I’m very slowly working on a simple vector math library, appropriately named SVML, which will be released soon. Eventually, it will be the vector math equivalent of The-Best-Thing-Ever™ (or at least I hope so). My goals are three-fold:

  1. Concatenate all the vector math functionality I’ve used in previous projects
  2. Learn more about C++
  3. Have fun

Since this was a learning/fun project, I decided to work on the stuff I didn’t already know how to do first. With my recent thesis work with shaders and graphics calculations, implementation of swizzling functionality is a must for me. Ideally, my swizzling would have an interface identical to that of shaders, with both reading and writing masks. I should be able to write:

my2DVector.yx = my4DVector.zw;

which would store the z component of my4DVector in the y component of my2DVector, and the w component of my4DVector in the x component of my2DVector. Similar conversions and operational overloads would apply to all combinations of swizzles, so long as the types and dimensions are equivalent.
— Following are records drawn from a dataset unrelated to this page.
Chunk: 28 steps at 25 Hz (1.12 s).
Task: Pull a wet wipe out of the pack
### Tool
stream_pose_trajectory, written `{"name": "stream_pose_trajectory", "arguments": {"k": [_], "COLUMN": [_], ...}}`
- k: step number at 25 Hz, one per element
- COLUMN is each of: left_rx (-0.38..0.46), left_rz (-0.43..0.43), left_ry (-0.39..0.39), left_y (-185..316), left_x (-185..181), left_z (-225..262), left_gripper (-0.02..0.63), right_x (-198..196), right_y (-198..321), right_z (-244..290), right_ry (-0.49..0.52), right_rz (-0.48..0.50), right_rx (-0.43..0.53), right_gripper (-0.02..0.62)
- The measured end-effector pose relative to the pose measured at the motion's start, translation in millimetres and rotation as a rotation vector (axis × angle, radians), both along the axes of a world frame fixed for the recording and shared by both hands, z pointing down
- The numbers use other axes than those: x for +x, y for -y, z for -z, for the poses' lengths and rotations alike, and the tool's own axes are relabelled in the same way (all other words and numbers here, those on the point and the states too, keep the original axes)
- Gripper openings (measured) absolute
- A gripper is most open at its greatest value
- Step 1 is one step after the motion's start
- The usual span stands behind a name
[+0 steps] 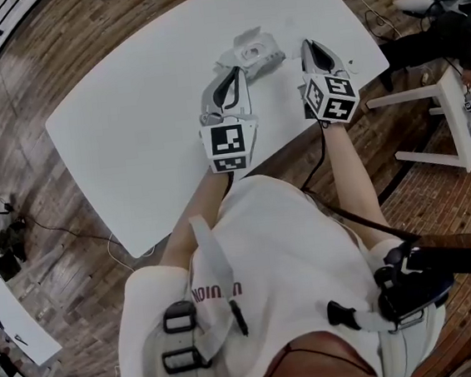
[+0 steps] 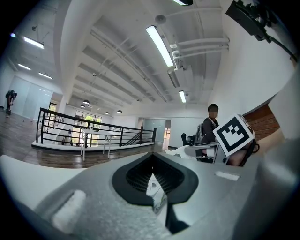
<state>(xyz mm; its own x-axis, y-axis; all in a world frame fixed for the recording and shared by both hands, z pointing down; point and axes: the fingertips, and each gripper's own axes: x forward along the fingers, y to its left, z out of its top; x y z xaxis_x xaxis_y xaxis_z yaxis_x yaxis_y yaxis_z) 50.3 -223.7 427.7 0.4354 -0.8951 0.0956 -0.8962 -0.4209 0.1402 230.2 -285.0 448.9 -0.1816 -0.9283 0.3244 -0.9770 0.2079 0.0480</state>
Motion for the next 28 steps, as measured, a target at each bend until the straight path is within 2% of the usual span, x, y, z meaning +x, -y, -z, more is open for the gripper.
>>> {"name": "stream_pose_trajectory", "arguments": {"k": [9, 28], "left_rx": [0.012, 0.003], "left_rz": [-0.019, -0.01], "left_ry": [0.009, 0.021], "left_y": [1.0, -1.6], "left_x": [3.5, -1.3], "left_z": [3.7, 2.4], "left_gripper": [0.003, 0.003], "right_x": [37.5, 41.6], "right_y": [-21.0, -76.6], "right_z": [-23.7, -122.6], "right_ry": [-0.011, -0.01], "right_rz": [-0.088, -0.133], "right_rx": [-0.051, -0.259], "right_gripper": [0.02, 0.02]}}
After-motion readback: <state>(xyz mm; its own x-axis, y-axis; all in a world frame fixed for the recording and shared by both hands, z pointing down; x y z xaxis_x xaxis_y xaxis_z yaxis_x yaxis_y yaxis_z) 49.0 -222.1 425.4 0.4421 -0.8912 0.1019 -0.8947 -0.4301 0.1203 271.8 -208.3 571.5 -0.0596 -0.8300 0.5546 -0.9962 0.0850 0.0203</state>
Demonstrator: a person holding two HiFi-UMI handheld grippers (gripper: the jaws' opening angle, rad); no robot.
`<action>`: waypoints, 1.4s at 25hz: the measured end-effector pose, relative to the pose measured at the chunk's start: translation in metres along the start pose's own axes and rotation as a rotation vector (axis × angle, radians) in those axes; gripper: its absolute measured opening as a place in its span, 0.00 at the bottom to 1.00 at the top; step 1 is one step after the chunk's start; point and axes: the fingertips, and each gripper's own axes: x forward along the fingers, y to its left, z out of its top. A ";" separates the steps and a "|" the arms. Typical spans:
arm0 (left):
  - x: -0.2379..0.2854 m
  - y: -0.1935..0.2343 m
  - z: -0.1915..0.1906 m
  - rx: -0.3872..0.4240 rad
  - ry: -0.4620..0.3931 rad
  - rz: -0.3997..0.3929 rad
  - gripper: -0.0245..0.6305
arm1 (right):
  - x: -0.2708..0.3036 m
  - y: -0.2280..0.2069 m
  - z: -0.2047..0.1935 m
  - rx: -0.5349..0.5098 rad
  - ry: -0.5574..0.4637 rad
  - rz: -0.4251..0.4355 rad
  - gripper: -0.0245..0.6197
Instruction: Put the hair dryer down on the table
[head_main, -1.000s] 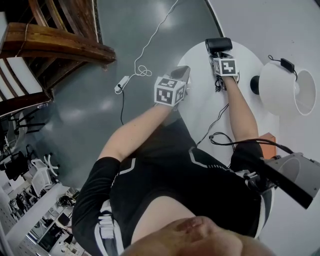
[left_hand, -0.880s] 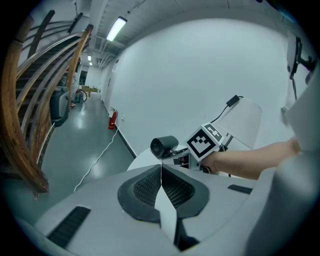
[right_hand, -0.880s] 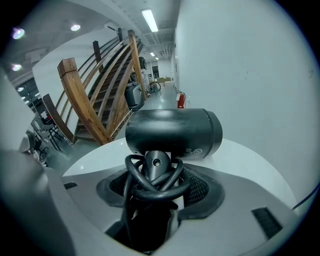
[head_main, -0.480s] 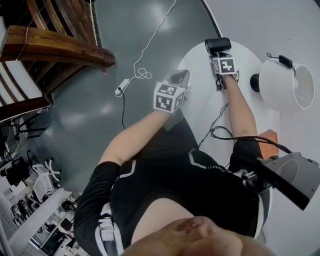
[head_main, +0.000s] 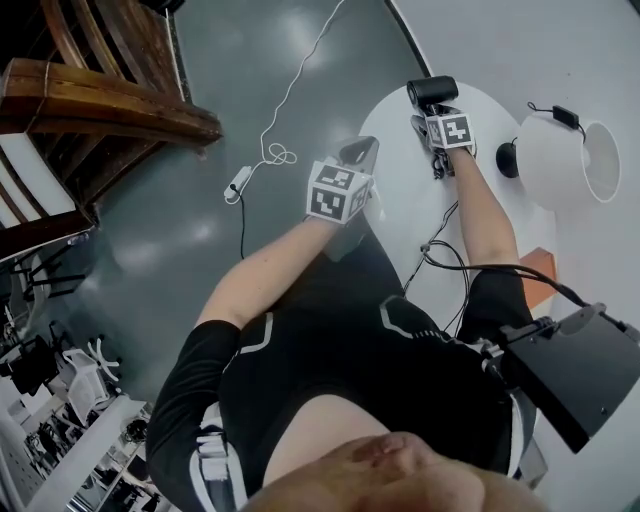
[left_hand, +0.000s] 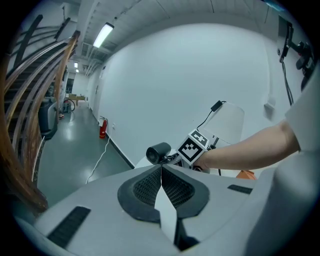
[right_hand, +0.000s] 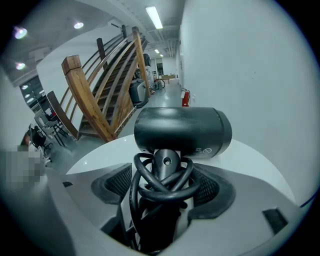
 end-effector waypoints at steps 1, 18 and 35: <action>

I did some looking around at other libraries and forum posts where people had tried to implement it. I was able to find quite a few implementation attempts. But none of these did what I wanted. Only one had true write swizzling, and try as I might, I wasn’t able to figure out how they did it (only the header was available, I believe, not the actual implementation). All the rest implemented read swizzling as function calls, some with #define’d names to give the familiar syntax.

I didn’t know what I was getting into, but I decided to see if I could find a better way. This is an account of my journey.


Basics

The first, easiest route is to create function overloads for every potential read swizzle operation. This replaces a single function with swizzle-numbers defining the operation I want with lots of individually quick code.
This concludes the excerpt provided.